Solution: Defining Abstract Syntax
There are two non-terminals in the language,
statement and expression. These
non-terminals are abstractions: each is a name for
a kind of thing, but the actual things are instances
of more specific kinds of thing. For example, a statement has
to be a repeat statement, a print statement, or an assignment
statement. There is nothing in common to these three concrete
types. Likewise, there is no such thing as a concrete
expression. There are equality tests, zero tests, and numbers,
all of which are kinds of expression.
So, our abstract syntax will consist of six kinds of record:
- a repeat statement
- a print statement
- an assignment statement
- an equals test expression
- a zero test expression
- a number
When we define these records in code, we can create superclasses
or interfaces for the non-terminals statement and
expression, so that we can write code that deals
generically with statements and expressions.
Here are example implementations of statements and expressions classes in Java.
Exercise: Extending the Parser
Now that we have abstract syntax for the grammar, let's use it to build trees.
You may again assume that we have already written all of the
infrastructure you need, in particular six simple classes or
structs or records that correspond to the six
kinds of things in our grammar.
A Parser That Returns a Tree
Introduction
Our abstract syntax consists of two interfaces, Statement and Expression, with three concrete types of each.
The current parser returns true or false. Our new parser needs to return an abstract syntax tree — or not. So it doesn't just recognize statements and expressions; it will also build tree.
An AST Node for Identifiers
When the current parser matches a token, it moves onto the next token. Identifiers and numbers have semantic content that must be included in the abstract syntax tree: the number's numeric value and the identifier's string value. So our new parser can't simply consume these tokens any more. It also needs to record their values as nodes in the tree.
We already have a node for numbers, because they appear as a kind of expression. But identifiers only show up as parts of other nodes. Even so, we need a node to hold their content. That means there are also seven kinds of things in our grammar: the seventh is the identifier node!
Modifying the Parser's Approach
We might modify the parser in this way. We make two main kinds of change to the algorithm:
- Rather than use a conjunction of token and non-terminal matches, we use a sequence of matches.
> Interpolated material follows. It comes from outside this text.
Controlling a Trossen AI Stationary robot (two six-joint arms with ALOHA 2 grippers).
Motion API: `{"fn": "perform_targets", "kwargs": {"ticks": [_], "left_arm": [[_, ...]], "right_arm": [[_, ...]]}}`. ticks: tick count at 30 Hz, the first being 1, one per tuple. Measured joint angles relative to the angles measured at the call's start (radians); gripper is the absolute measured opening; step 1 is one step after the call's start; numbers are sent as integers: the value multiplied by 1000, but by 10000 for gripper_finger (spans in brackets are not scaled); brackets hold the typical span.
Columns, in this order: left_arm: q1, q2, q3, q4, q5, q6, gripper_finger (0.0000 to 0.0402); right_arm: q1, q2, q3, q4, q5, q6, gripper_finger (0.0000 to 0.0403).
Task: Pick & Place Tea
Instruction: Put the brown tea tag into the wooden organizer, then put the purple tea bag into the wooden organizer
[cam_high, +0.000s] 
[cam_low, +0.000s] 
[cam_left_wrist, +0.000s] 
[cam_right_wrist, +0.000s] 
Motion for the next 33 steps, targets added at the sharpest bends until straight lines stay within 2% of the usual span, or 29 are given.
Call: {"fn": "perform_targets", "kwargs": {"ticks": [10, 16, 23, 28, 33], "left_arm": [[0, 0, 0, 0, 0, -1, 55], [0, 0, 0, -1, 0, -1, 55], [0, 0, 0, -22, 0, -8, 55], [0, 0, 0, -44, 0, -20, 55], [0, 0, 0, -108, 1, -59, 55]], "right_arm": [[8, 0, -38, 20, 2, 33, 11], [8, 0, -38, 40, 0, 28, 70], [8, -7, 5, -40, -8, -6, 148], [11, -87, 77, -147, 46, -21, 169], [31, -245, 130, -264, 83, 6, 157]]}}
- When we match a non-terminal, or a token with semantic content (a number or an identifier), we store its value for use in constructing a new node in the tree.
The recursive descent technique still provides most of the machinery we need. With only a few changes, we have a working design.
Our old parser returned "false" when it failed to recognize a program. In the new parser, successful parses will return nodes for the abstract syntax tree. What should the default case return?
Perhaps null, which becomes an indicator for no
match. This raises other questions, though, related to
invalid programs as input: What should happen if, say, a
token match or expression match fails? What should the parser
do? How might we improve it?
Implementing the Parser in Code
As with the Session 9 version of this problem, turning this
design into
a legal Java parser
is not too difficult. The biggest job this time is to handle
the error cases, either by checking for null or
throwing exceptions. I opted to throw exceptions. My demo
catches the exceptions and prints an error message.
As noted when we discussed
opening exercise,
in order to turn this into real code, we have to implement
the abstract syntax of the language. For this demo, I kept
it quite simple: a set of statement nodes that implement
a Statement interface
and a set of expression nodes that implement
an Expression interface.
A complete implementation would specify appropriate access
methods in the interfaces, and perhaps a method for turning
the node into a string or other presentable object,
a lá:
repeat print a until b = zero? 1
Today's zip file contains the parser, the AST classes, and the driver, along with mock token and scanner classes for testing it. (The scanner really *is* a mock: it reads from a list of tokens!) The parser runs — give it a try!
Recap: Abstract Syntax and Semantic Actions
Is a function from strings
To lists of pairs
Of things and strings.
— a poem by Graham Hutton
We are discussing the syntax analysis phase of a compiler. We have begun to learn how a parser can return as its result the syntactic structure of the program given to it. In Session 11, we saw two possible kinds of output: the parse tree and the abstract syntax tree (AST). Parse trees are verbose and contain a lot of syntactic noise, so we prefer the more compact AST. The AST is our first intermediate representation of a source program. It serves as the primary input to all later phases in the compiler.
If you would like to read another discussion of the difference between concrete and abstract syntax, and why we usually prefer abstract syntax, see Eli Bendersky's Abstract versus Concrete Syntax Trees.
At the end of last session, we considered some of the important issues involved in augmenting our table-driven parsing technique so that it creates an AST as a side effect of recognizing valid programs. We identified two key issues:
- First, we need the ability to associate an instruction to create a node for the abstract syntax tree with some of the production rules in the grammar. We call such an instruction a semantic action.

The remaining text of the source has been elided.